Mind Boggling Debt, Part 2
In this second part, however, “mind boggling” refers not to the size of the debt or the projected annual deficits, but to the attitudes and mentality of some of our so-called leaders.
The Obama administration has released it budget for fiscal year 2011. Obama is ostensibly experiencing a fiscal awakening, if you judge him by his words. Obama, unfortunately, is either completely delusional, or he’s an extremely good liar. Frankly, I am not sure which it is, but it’s either one or the other. Why would I describe him so harshly? Because the evidence is so clear. Powerline shows us just how clearly his words conflict with reality:
"[O]ur government is deeply in debt after what can only be described as a decade of profligacy." So he proposes to put the country far more deeply in debt through profligacy of a sort that was undreamed of just a few years ago.

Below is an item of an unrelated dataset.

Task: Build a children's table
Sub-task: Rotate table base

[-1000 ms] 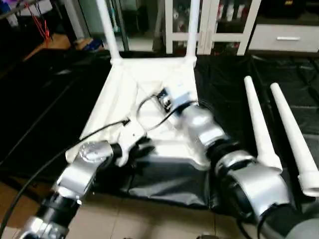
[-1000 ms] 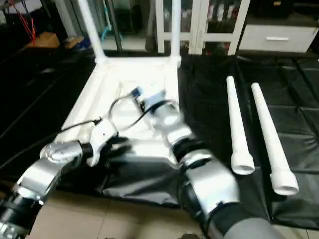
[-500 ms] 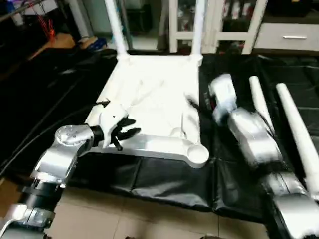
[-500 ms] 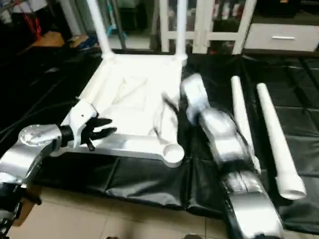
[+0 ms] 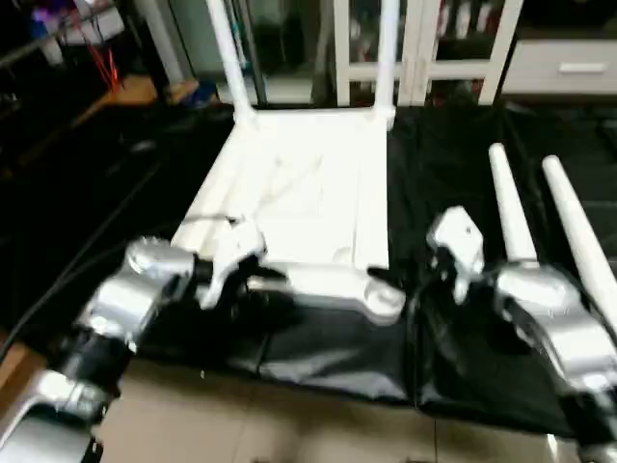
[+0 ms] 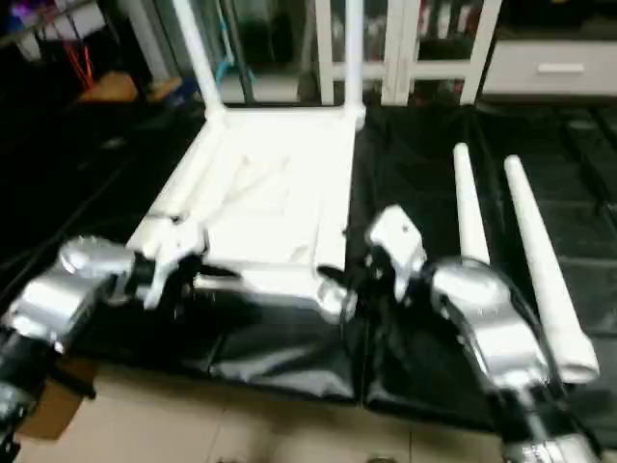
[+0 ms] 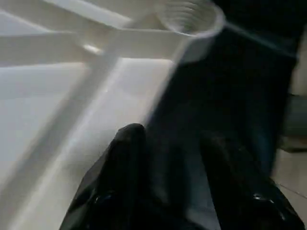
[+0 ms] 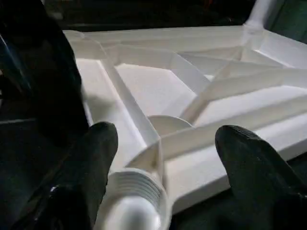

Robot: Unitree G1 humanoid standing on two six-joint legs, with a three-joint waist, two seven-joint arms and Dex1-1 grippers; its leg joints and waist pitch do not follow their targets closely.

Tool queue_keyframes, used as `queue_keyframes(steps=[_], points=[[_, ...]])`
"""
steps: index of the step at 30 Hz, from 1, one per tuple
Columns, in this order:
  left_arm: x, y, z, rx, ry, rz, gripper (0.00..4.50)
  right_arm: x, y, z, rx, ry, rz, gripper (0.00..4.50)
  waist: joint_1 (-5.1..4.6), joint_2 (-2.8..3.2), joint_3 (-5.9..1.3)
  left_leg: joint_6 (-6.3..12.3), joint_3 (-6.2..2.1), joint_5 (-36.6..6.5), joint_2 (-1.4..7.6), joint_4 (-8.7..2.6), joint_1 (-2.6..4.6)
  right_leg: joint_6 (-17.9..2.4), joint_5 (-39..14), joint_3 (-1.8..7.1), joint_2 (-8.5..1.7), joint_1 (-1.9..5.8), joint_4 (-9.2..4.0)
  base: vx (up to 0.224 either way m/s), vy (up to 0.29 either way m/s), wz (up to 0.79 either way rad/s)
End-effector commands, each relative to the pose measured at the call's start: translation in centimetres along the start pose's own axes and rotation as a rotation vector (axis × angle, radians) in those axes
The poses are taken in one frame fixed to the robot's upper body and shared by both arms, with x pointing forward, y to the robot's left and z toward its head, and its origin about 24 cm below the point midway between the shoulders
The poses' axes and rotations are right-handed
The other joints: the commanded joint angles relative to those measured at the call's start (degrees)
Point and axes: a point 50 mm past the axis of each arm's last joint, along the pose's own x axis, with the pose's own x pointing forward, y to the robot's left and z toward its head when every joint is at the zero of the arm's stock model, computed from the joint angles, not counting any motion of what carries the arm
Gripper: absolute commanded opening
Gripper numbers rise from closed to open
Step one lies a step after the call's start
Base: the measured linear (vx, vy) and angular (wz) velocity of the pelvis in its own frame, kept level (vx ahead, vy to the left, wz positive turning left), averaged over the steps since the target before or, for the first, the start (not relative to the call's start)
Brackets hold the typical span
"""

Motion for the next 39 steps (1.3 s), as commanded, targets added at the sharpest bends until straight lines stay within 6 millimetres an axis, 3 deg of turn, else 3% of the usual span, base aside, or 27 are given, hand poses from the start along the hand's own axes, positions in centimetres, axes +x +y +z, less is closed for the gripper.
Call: queue_keyframes(steps=[1, 3, 5, 8, 10, 11, 12, 13, 14, 18, 21, 23, 24, 27, 28, 31, 34, 36, 39], points=[[-0.2, 0.0, -0.5, 0.006, 0.031, -0.003, 2.20, -0.2, 0.7, 0.9, -0.001, -0.010, 0.034, 3.60, -0.09, -0.78, -3.83, 2.84, -1.17, -19.58, 1.82, -4.76, 1.45, -11.43, -19.19, 0.65, -1.09, 2.32, -4.23, 0.000, 0.000, 0.00], [0.1, 0.3, -1.0, 0.015, 0.052, 0.038, 2.20, -0.2, 1.3, 1.0, 0.011, 0.004, 0.050, 3.60, -0.23, -1.30, -3.71, 2.49, -1.21, -20.03, 1.84, -4.81, 1.41, -10.18, -21.65, 0.75, -1.04, 2.21, -4.54, 0.000, 0.000, 0.00], [0.4, 0.8, -1.3, 0.021, 0.063, 0.094, 2.20, -0.1, 1.6, 1.0, 0.008, 0.011, 0.055, 3.60, -0.23, -1.03, -3.70, 2.18, -1.29, -20.22, 1.78, -4.85, 1.41, -9.68, -22.38, 0.74, -1.05, 2.17, -4.53, 0.000, 0.000, 0.00], [0.6, 1.6, -1.6, 0.022, 0.068, 0.179, 2.20, 0.2, 2.0, 1.2, 0.018, 0.006, 0.065, 3.60, -0.50, -1.42, -3.70, 1.55, -1.36, -21.17, 1.78, -4.92, 1.44, -9.02, -23.75, 0.73, -1.05, 1.99, -4.78, 0.000, 0.000, 0.00], [0.7, 1.8, -1.5, 0.018, 0.057, 0.201, 2.20, 0.3, 2.2, 1.4, 0.023, 0.004, 0.071, 3.60, -0.38, -1.25, -3.64, 1.20, -1.31, -22.48, 1.71, -4.80, 1.84, -8.48, -25.89, 0.79, -1.12, 1.63, -5.02, 0.000, 0.000, 0.00], [0.8, 1.9, -1.4, 0.011, 0.042, 0.204, 2.20, 0.3, 2.2, 1.4, 0.026, 0.006, 0.073, 3.60, -0.53, -1.30, -3.51, 1.04, -1.49, -22.89, 1.70, -4.98, 1.55, -8.05, -27.19, 0.73, -1.23, 1.82, -5.05, 0.000, 0.000, 0.00], [0.8, 1.9, -1.3, 0.014, 0.034, 0.201, 2.20, 0.3, 2.2, 1.4, 0.026, 0.017, 0.077, 3.60, -0.60, -1.85, -3.46, 0.90, -1.49, -23.29, 1.70, -5.07, 1.50, -7.37, -28.58, 0.69, -1.19, 1.78, -5.24, 0.000, 0.000, 0.00], [0.8, 1.8, -1.2, 0.015, 0.033, 0.198, 2.20, 0.2, 2.3, 1.4, 0.026, 0.018, 0.078, 3.60, -0.60, -1.57, -3.40, 0.73, -1.57, -23.82, 1.72, -5.08, 1.69, -6.91, -29.94, 0.73, -1.23, 1.56, -5.31, 0.000, 0.000, 0.00], [0.8, 1.8, -1.2, 0.018, 0.029, 0.189, 2.20, 0.2, 2.3, 1.4, 0.026, 0.022, 0.083, 3.60, -0.69, -1.96, -3.39, 0.75, -1.56, -23.88, 1.71, -5.05, 1.66, -6.69, -30.48, 0.74, -1.23, 1.51, -5.43, 0.000, 0.000, 0.00], [0.6, 1.4, -0.3, 0.023, -0.027, 0.135, 2.20, 0.0, 2.4, 1.5, 0.031, 0.024, 0.097, 3.60, -0.92, -1.83, -3.27, 0.65, -1.75, -24.16, 1.71, -5.07, 1.54, -5.64, -33.02, 0.71, -1.40, 1.32, -5.64, 0.000, 0.000, 0.00], [0.4, 1.5, 1.0, 0.009, -0.094, 0.099, 2.40, 0.1, 2.2, 1.6, 0.033, 0.021, 0.091, 3.60, -0.85, -1.78, -3.40, 0.68, -1.71, -23.58, 1.76, -5.12, 1.54, -6.55, -31.25, 0.78, -1.47, 1.34, -5.44, 0.000, 0.000, 0.00], [0.4, 2.1, 1.8, -0.004, -0.138, 0.126, 2.50, 0.2, 2.1, 1.6, 0.023, 0.027, 0.087, 3.60, -0.94, -2.18, -3.48, 0.92, -1.52, -23.00, 1.65, -4.99, 1.43, -7.23, -29.14, 0.74, -1.29, 1.43, -5.34, 0.000, 0.000, 0.00], [0.5, 2.4, 1.9, 0.008, -0.136, 0.144, 2.56, 0.2, 2.1, 1.6, 0.018, 0.030, 0.085, 3.60, -0.75, -2.10, -3.67, 1.21, -1.44, -21.98, 1.65, -4.84, 1.60, -7.77, -27.65, 0.78, -1.31, 1.46, -5.23, 0.000, 0.000, 0.00], [0.7, 2.8, 1.7, 0.026, -0.119, 0.178, 2.68, 0.2, 2.1, 1.6, 0.017, 0.034, 0.086, 3.60, -0.77, -2.11, -3.66, 1.97, -1.38, -20.32, 1.52, -4.72, 1.18, -8.14, -25.48, 0.74, -1.23, 1.84, -5.05, 0.000, 0.000, 0.00], [1.2, 3.2, 1.2, 0.043, -0.093, 0.221, 2.68, 0.2, 2.2, 1.5, 0.017, 0.042, 0.092, 3.60, -0.85, -2.62, -3.80, 2.93, -1.31, -17.99, 1.41, -4.49, 0.85, -8.36, -23.43, 0.75, -1.17, 2.07, -4.93, 0.000, 0.000, 0.00], [1.9, 3.4, 0.0, 0.028, -0.034, 0.245, 2.68, 0.1, 2.3, 1.5, 0.015, 0.051, 0.096, 3.60, -0.83, -2.57, -4.16, 3.77, -1.30, -15.00, 1.57, -4.28, 0.71, -9.11, -19.62, 0.72, -1.23, 2.45, -4.53, 0.000, 0.000, 0.00], [2.2, 3.0, -0.9, 0.006, 0.002, 0.211, 2.68, 0.0, 2.3, 1.4, 0.014, 0.057, 0.095, 3.60, -0.43, -2.18, -4.53, 5.43, -1.20, -11.88, 1.84, -4.00, 1.03, -11.27, -13.86, 0.73, -1.37, 2.47, -4.06, 0.000, 0.000, 0.00], [2.3, 2.8, -1.1, -0.005, 0.002, 0.186, 2.68, 0.0, 2.2, 1.4, 0.011, 0.061, 0.093, 3.60, -0.35, -2.40, -4.56, 6.13, -1.12, -10.98, 1.80, -3.85, 0.93, -12.27, -11.85, 0.70, -1.28, 2.63, -3.82, 0.000, 0.000, 0.00], [2.2, 2.5, -1.4, -0.010, 0.014, 0.140, 2.68, -0.3, 2.0, 1.4, 0.014, 0.066, 0.088, 3.60, -0.04, -2.13, -4.66, 6.70, -1.06, -10.11, 1.89, -3.76, 1.08, -13.01, -9.87, 0.65, -1.23, 2.63, -3.58, 0.000, 0.000, 0.00]])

Obama said: "[W]e can't simply move beyond this crisis; we have to address the irresponsibility that led to it, and that includes the failure to rein in spending...." But his budget doesn't rein in spending, it increases it over last year's precedent-shattering total by around $100 billion.
Obama said: "[I]t would be a terrible mistake to borrow against our children's future to pay our way today...." His budget, in just the next year, will borrow $1.6 trillion against our children's future to pay our way today.
Either Obama has completely lost touch with reality, or he thinks we have.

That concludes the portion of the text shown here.